The danger of lawnmower parenting is your child will think the world is catered them. They will not know how to face adversity. Walk your child through a challenge instead of removing it.

Free-range parents

In complete contrast to the previously mentioned parents, free-range parents allow their kids an extreme amount of freedom. They believe children should function independently and children will learn about the world on their own time. Free-range parents often allow their children to use public transportation alone at a young age or choose their own home-school curriculum. Some states have passed laws limiting the freedoms these parents can allow their child in order to combat neglect.

The danger of Free-Range Parenting is your child may lackguidance. Children may not know how to respond to a situation. Those with special needs or who crave some of rigidity may struggle.

Old school parents

You’ll know that you are an old-school parent if you refuse to take your kid’s lunch to school when he or she forgets it or refuse to bring their homework if they forgot it at home. Old-school parents refer back to older generations who were raised with a heavy dose of tough love and strict standards. Old-school parents use lots of chores, strict rules and demands for respect.

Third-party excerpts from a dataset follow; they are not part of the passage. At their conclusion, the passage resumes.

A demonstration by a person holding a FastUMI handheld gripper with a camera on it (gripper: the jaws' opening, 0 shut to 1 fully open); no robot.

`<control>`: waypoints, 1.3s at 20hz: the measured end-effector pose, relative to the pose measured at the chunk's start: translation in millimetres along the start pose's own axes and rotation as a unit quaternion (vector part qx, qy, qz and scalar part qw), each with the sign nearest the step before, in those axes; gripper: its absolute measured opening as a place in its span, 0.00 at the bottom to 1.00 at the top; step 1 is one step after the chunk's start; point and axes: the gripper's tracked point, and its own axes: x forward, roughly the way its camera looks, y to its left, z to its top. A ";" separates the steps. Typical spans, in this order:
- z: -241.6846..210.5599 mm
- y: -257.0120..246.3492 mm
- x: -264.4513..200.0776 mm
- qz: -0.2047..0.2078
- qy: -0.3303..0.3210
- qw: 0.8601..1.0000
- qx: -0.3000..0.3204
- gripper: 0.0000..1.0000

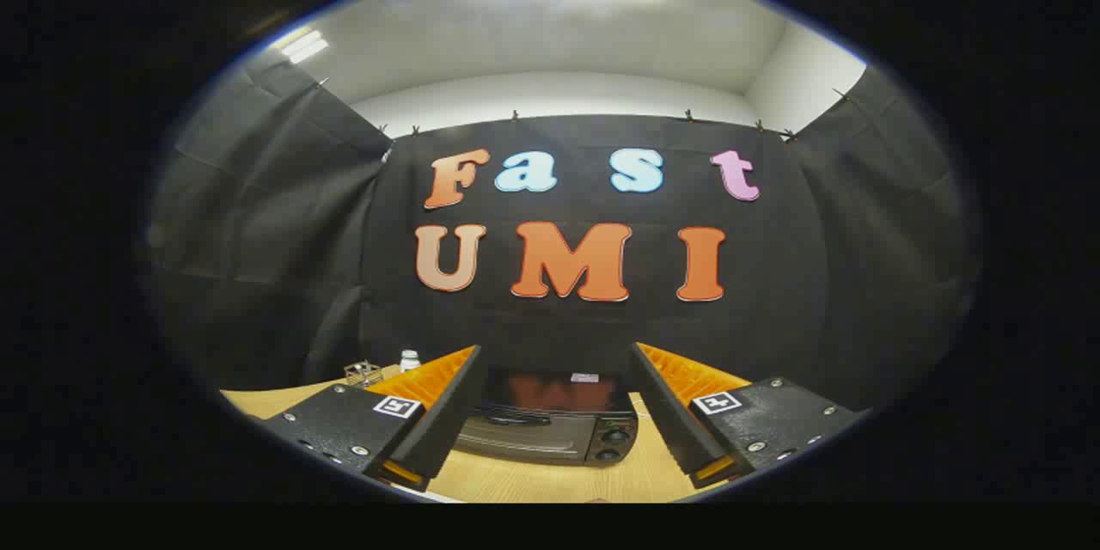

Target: Open the toaster oven, put the food inside, and close the toaster oven door.

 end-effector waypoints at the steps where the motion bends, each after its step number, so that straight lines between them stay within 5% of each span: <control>1: -0.3 0.3 -0.5 0.000 0.000 1.000 0.000 0.99; 13: -20.7 1.9 6.3 0.000 0.022 1.000 0.005 0.99; 26: -116.9 37.0 73.6 0.019 0.160 0.987 0.011 0.99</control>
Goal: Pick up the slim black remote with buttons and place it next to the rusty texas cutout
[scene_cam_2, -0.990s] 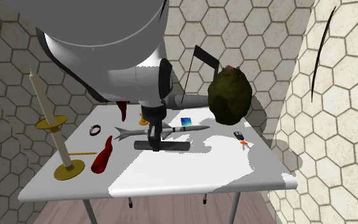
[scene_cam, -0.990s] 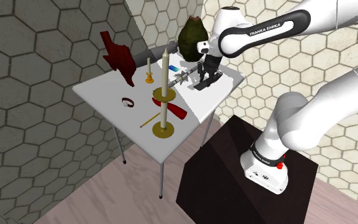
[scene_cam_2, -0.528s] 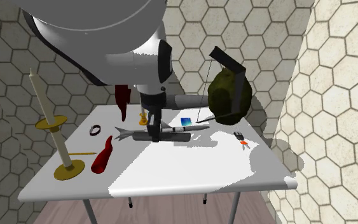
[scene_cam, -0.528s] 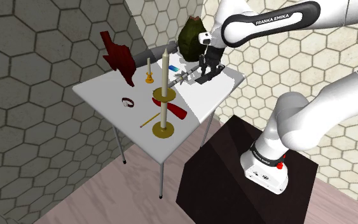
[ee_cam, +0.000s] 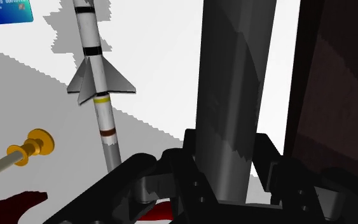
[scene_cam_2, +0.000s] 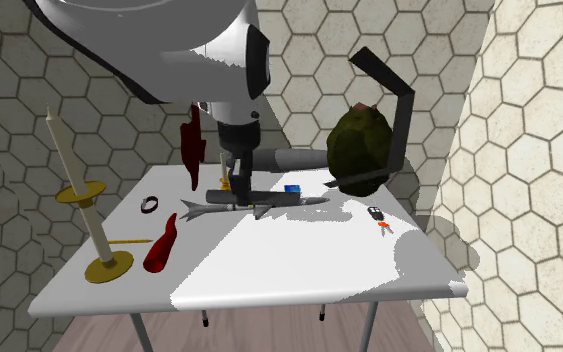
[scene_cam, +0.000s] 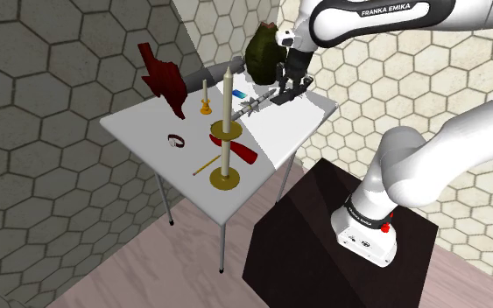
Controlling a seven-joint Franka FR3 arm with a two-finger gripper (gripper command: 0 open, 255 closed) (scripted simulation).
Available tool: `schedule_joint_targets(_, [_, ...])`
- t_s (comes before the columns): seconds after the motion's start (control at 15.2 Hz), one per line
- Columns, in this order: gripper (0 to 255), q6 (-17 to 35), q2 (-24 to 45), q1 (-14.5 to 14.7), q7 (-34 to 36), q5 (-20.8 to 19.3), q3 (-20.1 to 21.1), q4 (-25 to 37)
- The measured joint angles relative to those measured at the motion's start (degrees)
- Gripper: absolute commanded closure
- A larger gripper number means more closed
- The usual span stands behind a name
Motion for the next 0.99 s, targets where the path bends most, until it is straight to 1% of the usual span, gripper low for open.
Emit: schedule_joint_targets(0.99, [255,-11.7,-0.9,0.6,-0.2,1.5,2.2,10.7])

The danger of old-school parenting is finding a balance with new technology. I am an old-school parent, and I struggle to find the line between teaching my kids how to understand technology but limit their screen time. My parenting also leaves me in control much of the time when I could be showing more grace in certain situations.

You can probably identify with one of these parenting styles or identify other parents who exhibit one of these behaviors. Learning what your children, each one individually, needs from you as a parent will help shape them into great adults.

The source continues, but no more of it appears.